Task details: For the records that follow, please set down exactly the lines between the one holding "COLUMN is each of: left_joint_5" and the one holding "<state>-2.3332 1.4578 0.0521", inclusive, and only those.
[Extracted data — start]
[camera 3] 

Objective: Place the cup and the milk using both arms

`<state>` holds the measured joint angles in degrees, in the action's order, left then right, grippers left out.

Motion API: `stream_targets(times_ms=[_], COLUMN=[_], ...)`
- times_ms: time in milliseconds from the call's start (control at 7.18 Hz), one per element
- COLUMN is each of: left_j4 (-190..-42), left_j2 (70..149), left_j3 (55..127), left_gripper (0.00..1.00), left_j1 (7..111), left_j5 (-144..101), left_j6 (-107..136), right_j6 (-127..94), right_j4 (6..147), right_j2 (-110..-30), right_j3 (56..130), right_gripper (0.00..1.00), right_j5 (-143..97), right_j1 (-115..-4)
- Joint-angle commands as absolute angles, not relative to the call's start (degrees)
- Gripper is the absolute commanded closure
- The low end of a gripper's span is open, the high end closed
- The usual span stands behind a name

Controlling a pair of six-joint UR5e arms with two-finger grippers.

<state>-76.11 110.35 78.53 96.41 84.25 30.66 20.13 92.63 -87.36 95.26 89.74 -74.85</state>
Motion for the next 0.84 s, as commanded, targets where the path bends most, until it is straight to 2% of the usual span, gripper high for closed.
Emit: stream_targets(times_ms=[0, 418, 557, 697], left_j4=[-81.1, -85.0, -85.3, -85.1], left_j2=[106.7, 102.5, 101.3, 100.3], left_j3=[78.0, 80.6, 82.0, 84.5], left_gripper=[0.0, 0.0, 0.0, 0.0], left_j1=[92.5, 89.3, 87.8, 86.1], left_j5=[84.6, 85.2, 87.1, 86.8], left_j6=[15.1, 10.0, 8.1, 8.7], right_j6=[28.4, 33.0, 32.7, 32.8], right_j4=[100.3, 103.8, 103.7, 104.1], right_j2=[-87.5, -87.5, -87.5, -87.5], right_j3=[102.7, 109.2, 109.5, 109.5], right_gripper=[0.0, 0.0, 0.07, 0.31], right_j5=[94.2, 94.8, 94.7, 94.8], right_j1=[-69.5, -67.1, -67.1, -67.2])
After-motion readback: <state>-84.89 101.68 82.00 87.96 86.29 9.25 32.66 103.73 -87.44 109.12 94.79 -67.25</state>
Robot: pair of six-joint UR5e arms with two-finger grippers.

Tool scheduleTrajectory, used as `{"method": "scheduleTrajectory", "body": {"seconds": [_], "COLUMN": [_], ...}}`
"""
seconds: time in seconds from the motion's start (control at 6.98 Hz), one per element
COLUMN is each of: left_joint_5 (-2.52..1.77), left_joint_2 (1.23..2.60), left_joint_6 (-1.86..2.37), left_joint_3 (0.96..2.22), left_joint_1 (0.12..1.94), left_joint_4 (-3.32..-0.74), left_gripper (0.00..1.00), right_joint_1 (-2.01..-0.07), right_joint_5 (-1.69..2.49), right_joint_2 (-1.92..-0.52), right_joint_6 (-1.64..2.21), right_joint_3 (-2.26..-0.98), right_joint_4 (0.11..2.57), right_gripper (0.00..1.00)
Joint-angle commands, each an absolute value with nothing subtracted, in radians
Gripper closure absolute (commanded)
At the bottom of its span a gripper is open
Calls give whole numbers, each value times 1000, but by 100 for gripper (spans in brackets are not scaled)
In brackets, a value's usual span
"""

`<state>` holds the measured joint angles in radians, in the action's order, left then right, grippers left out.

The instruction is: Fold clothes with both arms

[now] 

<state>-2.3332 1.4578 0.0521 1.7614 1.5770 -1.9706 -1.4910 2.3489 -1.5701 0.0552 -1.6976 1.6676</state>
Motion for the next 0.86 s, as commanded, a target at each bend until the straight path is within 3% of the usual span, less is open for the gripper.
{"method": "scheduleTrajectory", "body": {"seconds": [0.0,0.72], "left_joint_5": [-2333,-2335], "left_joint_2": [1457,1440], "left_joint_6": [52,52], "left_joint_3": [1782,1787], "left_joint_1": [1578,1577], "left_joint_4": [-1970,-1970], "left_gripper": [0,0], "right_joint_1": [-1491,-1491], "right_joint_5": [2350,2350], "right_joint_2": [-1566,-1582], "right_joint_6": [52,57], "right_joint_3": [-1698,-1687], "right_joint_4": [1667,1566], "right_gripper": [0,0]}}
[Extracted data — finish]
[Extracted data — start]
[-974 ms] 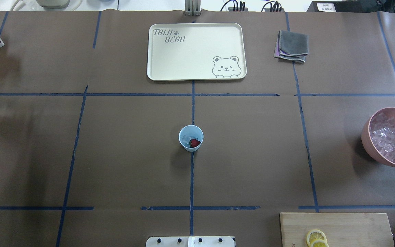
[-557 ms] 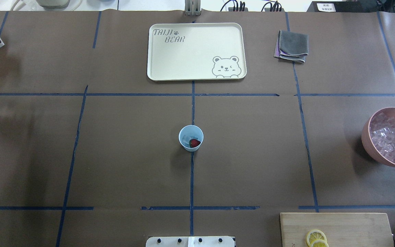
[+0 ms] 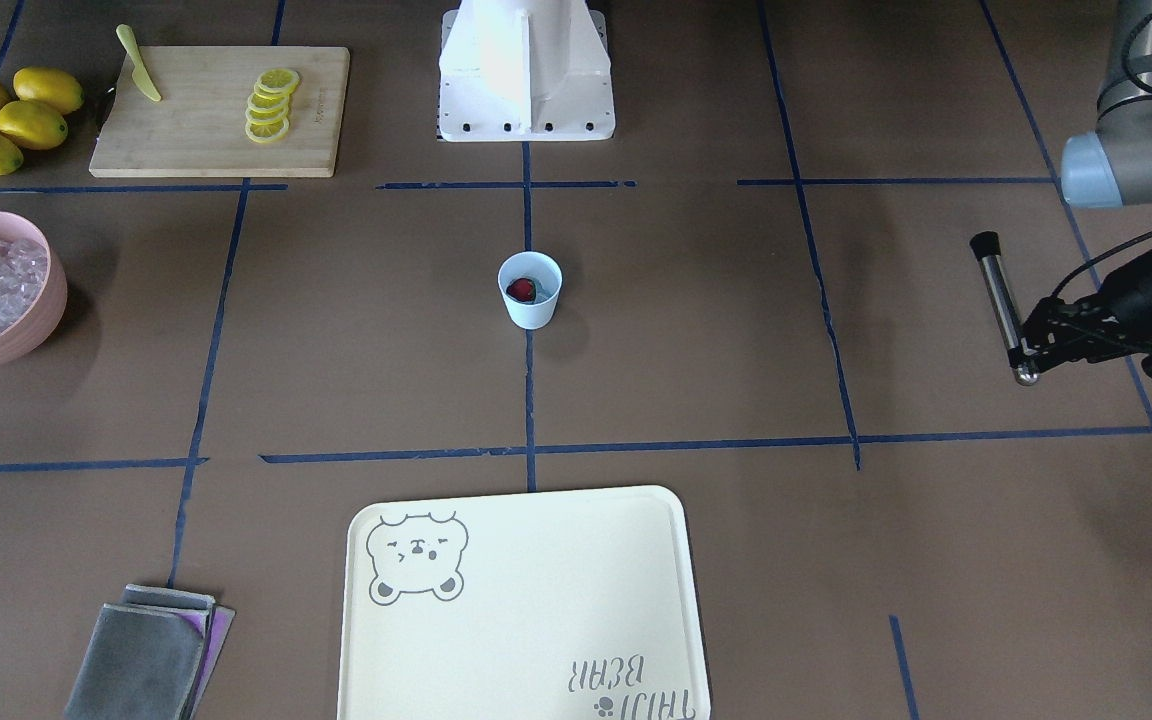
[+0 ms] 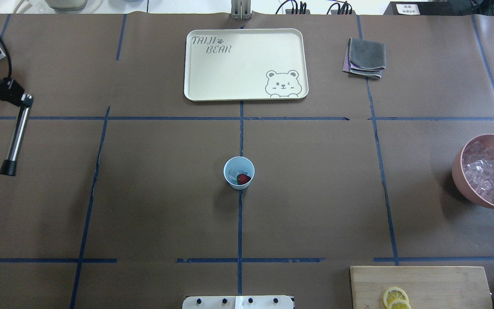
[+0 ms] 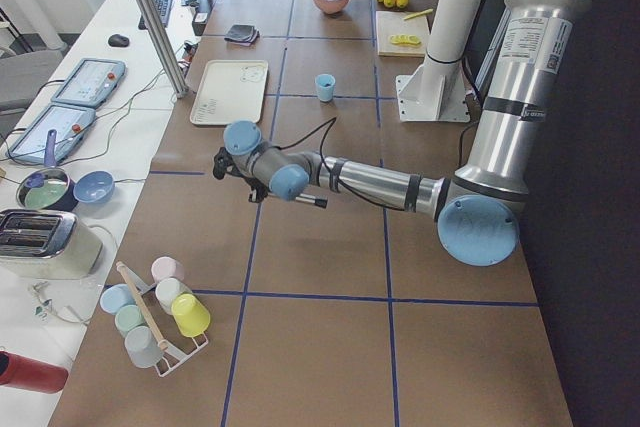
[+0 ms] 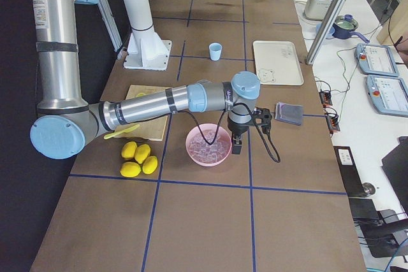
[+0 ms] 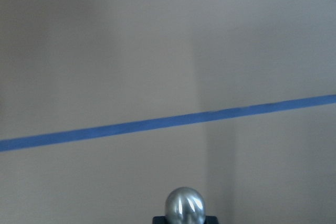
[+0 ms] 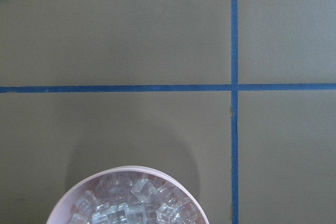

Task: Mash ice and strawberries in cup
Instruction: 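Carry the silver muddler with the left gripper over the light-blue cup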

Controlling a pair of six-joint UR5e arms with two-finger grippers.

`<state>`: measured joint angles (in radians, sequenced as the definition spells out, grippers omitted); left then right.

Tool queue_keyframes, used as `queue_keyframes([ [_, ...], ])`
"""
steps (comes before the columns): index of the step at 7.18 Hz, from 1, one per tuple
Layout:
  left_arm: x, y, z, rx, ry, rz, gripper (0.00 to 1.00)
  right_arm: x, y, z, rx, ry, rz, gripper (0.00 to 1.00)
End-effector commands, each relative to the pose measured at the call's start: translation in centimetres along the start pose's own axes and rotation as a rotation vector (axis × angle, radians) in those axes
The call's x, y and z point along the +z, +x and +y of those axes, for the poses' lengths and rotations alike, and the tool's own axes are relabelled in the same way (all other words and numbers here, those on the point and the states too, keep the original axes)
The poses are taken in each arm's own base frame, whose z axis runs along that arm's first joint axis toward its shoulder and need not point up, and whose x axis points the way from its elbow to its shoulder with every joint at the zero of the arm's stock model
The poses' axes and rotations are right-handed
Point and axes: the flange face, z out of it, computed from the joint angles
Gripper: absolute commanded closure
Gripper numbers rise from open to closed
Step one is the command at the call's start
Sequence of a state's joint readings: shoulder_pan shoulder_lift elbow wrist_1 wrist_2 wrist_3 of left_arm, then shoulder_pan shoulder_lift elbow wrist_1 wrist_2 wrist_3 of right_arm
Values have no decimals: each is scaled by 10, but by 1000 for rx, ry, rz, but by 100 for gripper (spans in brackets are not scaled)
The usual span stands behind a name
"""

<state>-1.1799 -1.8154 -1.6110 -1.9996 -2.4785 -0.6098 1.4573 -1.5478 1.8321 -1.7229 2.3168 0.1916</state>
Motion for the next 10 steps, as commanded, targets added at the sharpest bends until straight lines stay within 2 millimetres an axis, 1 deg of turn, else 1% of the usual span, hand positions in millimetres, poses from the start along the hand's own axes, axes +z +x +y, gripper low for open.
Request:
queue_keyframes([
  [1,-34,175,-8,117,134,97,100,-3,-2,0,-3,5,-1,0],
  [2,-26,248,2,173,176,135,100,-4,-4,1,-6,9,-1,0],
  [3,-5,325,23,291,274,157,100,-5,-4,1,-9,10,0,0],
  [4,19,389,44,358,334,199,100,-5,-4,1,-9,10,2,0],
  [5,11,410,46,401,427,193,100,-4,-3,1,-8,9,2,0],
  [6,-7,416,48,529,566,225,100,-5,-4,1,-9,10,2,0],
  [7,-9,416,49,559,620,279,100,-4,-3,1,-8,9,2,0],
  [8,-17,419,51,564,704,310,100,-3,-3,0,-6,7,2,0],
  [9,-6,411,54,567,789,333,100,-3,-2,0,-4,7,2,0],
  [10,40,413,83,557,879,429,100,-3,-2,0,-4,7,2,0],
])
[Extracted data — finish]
Reply to the exercise:
COLUMN is each of: left_joint_5 (-2.52..1.77), left_joint_2 (1.23..2.60), left_joint_6 (-1.86..2.37), left_joint_3 (0.96..2.22), left_joint_1 (0.12..1.94), left_joint_4 (-3.32..-0.74), left_gripper (0.00..1.00), right_joint_1 (-2.01..-0.07), right_joint_5 (-1.69..2.49), right_joint_2 (-1.92..-0.52), right_joint_6 (-1.64..2.21), right_joint_3 (-2.26..-0.98), right_joint_4 (0.11..2.57), right_gripper (0.00..1.00)
Joint-angle commands, each an absolute value with nothing subtracted, in radians
Gripper closure absolute (commanded)
At the bottom of its span a gripper is open
Calls give whole numbers, each value times 1000, but by 100 for gripper (spans in brackets are not scaled)
In brackets, a value's usual span
"""

`<state>` holds the measured joint angles in radians, in the action's order, left then right, grippers left out.

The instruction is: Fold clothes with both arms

[now] 

<state>-2.3332 1.4578 0.0521 1.7614 1.5770 -1.9706 -1.4910 2.3489 -1.5701 0.0552 -1.6976 1.6676</state>

The exercise has been answered in full.